Collected data
Content starts

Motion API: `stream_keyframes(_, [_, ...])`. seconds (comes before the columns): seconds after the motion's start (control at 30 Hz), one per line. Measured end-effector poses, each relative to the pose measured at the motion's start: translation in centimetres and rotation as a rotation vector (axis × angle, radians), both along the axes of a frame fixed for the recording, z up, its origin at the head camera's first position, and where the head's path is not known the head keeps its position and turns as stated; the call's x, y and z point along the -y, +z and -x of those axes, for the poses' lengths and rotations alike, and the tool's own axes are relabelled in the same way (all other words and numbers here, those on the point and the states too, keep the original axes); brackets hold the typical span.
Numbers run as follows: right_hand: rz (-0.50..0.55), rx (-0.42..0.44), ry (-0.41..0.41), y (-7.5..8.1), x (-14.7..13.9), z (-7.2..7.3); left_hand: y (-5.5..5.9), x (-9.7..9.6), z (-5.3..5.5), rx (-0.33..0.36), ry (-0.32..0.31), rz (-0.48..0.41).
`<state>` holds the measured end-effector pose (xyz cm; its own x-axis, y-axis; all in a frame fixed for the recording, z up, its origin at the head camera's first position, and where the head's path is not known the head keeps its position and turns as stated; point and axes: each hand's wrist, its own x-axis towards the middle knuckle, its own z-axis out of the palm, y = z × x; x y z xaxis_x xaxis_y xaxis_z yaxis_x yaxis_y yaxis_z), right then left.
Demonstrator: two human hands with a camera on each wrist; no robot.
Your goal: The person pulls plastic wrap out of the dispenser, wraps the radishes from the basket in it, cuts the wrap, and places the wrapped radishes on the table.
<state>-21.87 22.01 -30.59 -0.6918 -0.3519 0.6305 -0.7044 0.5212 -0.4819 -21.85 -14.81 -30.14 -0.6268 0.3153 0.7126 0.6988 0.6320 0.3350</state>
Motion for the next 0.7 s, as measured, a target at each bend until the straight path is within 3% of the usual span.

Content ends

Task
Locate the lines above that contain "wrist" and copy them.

The completed task
`<state>` holds the measured end-effector pose (xyz cm; its own x-axis, y-axis; all in a frame fixed for the recording, z up, its origin at the head camera's first position, and where the head's path is not known the head keeps its position and turns as stated; point and axes: each hand's wrist, its own x-axis towards the middle knuckle, its own z-axis out of the palm, y = z × x; x y z xaxis_x xaxis_y xaxis_z yaxis_x yaxis_y yaxis_z), right then left.
Demonstrator: two human hands with a camera on each wrist; no robot.

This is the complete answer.